3. Mission for Business. My husband flat out laughed at me when I brought him my business plan 10 years ago, but it has two very clear objectives that have been my guiding principles– and that have never failed me once. You ready? Here it is. 1) I want to work with companies whose products and/or services I believe in. 2) I want to work with people I would have at my dinner table on a Friday night. That’s it. And, let me tell you, every time I have strayed from these tenants of my business plan, I’ve regretted it deeply.

4. Mission for Life. A few years ago, my husband and I went out for a glorious cross country ski at Trapp’s and had a long discussion about our kids’ education. Living in a small Vermont town has a lot of perks, but lots of exciting options for education is not one of them. Luckily, our public school is wonderful and we decided on that beautiful ski that it was important for us to supplement our kids’ education– specifically through travel that would expose them to other parts of the world and different kinds of people. Having this goal has helped us make a lot of decisions about where and how we spend discretionary money…and we got to go to surf camp in Costa Rica:-)

Here’s my last piece of advice with a mission statement.

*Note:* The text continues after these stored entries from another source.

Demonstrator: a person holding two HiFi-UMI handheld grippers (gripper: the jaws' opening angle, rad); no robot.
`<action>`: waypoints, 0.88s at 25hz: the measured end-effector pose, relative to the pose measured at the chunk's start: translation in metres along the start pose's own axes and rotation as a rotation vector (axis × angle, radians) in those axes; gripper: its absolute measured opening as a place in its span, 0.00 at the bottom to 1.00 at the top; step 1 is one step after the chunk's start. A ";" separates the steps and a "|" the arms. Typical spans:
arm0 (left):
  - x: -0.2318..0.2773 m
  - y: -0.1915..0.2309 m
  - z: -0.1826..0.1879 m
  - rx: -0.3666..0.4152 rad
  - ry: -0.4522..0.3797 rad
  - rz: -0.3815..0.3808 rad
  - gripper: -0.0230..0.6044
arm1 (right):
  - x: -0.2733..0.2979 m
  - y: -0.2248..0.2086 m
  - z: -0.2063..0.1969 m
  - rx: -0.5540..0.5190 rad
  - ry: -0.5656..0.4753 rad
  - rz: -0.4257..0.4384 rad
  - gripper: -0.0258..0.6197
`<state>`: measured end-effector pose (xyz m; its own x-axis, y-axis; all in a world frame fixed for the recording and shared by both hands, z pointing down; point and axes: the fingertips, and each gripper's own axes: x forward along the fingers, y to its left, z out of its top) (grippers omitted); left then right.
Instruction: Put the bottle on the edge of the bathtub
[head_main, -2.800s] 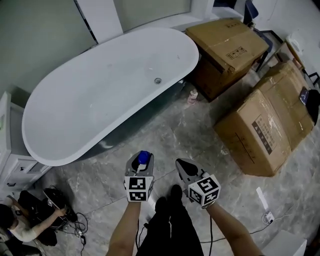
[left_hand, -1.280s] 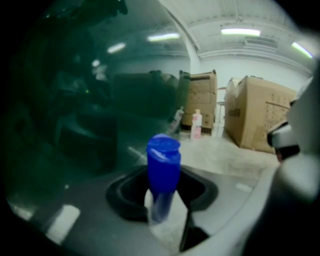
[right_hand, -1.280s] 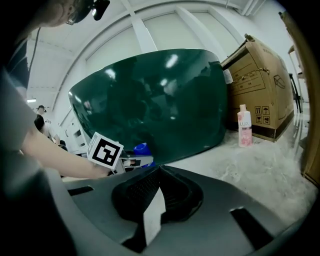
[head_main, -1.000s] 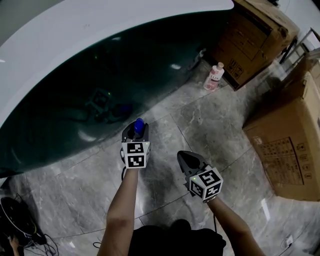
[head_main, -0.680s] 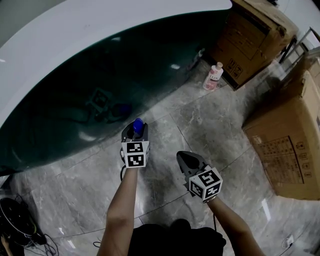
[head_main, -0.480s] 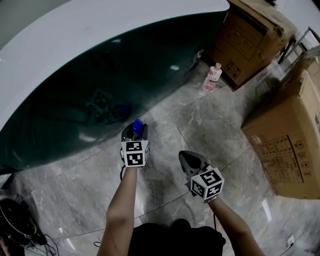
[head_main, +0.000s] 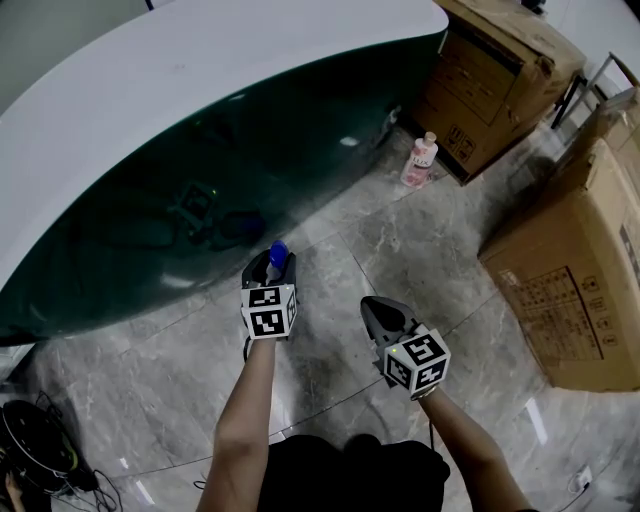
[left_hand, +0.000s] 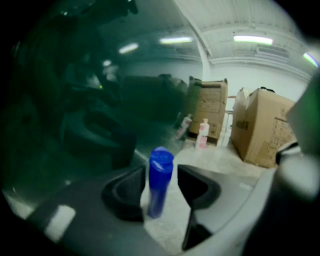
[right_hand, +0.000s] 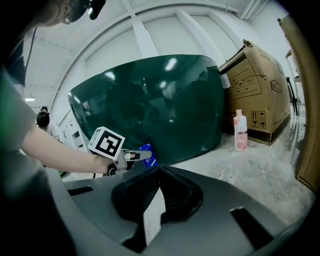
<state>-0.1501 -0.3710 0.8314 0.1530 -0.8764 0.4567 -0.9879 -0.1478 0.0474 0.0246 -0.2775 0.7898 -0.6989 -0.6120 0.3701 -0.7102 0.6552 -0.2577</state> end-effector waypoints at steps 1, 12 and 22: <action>-0.004 0.000 0.002 -0.002 -0.004 -0.001 0.36 | 0.000 0.001 0.003 -0.002 -0.003 0.000 0.04; -0.068 -0.008 0.034 -0.019 -0.064 -0.039 0.23 | 0.000 0.011 0.029 -0.028 -0.037 -0.010 0.04; -0.137 -0.006 0.054 -0.030 -0.113 -0.047 0.13 | -0.007 0.019 0.057 -0.054 -0.056 -0.019 0.04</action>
<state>-0.1634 -0.2744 0.7207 0.1998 -0.9151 0.3504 -0.9796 -0.1778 0.0941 0.0118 -0.2859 0.7318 -0.6898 -0.6474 0.3240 -0.7190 0.6650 -0.2020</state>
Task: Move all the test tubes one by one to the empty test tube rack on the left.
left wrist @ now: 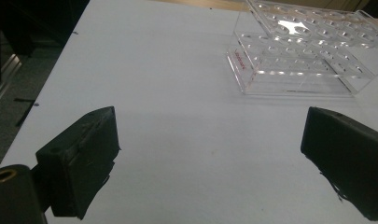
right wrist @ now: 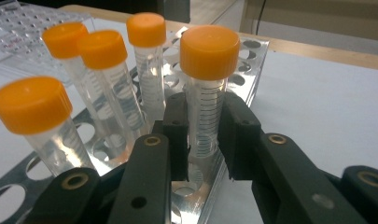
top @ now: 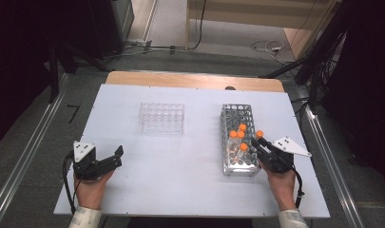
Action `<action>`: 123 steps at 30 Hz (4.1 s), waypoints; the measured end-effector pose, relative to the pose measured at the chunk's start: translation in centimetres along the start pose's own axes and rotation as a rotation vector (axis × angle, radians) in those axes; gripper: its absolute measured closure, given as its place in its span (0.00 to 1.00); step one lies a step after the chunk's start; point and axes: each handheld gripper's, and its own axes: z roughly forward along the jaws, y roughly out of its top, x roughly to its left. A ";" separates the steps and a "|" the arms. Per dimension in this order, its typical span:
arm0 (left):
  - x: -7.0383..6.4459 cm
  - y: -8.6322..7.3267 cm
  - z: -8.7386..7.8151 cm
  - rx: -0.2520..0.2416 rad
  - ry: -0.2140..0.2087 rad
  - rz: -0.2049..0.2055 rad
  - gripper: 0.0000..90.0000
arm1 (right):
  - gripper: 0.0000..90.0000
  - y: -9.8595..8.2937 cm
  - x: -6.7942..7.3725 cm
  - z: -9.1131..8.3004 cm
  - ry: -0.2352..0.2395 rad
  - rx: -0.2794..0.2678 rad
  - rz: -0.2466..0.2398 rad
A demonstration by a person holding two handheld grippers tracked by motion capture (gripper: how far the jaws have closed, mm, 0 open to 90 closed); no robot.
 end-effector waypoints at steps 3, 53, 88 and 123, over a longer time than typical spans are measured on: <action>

When you’re done, run it by a 5 year old. If he or she can understand what you’re saying, then you’ve got a good statement. If it uses the words “innovative,” “teamwork,” “leadership,”or “forward-thinking” or benign, unquantifiable terms like “cutting-edge,” and “best” scrap it and start over. Spend the time doing some soul-searching to really delve into what’s important to you, not on finding the perfect words.

I love hearing about clearly focused goals that have impacted other people’s lives and business. What is yours?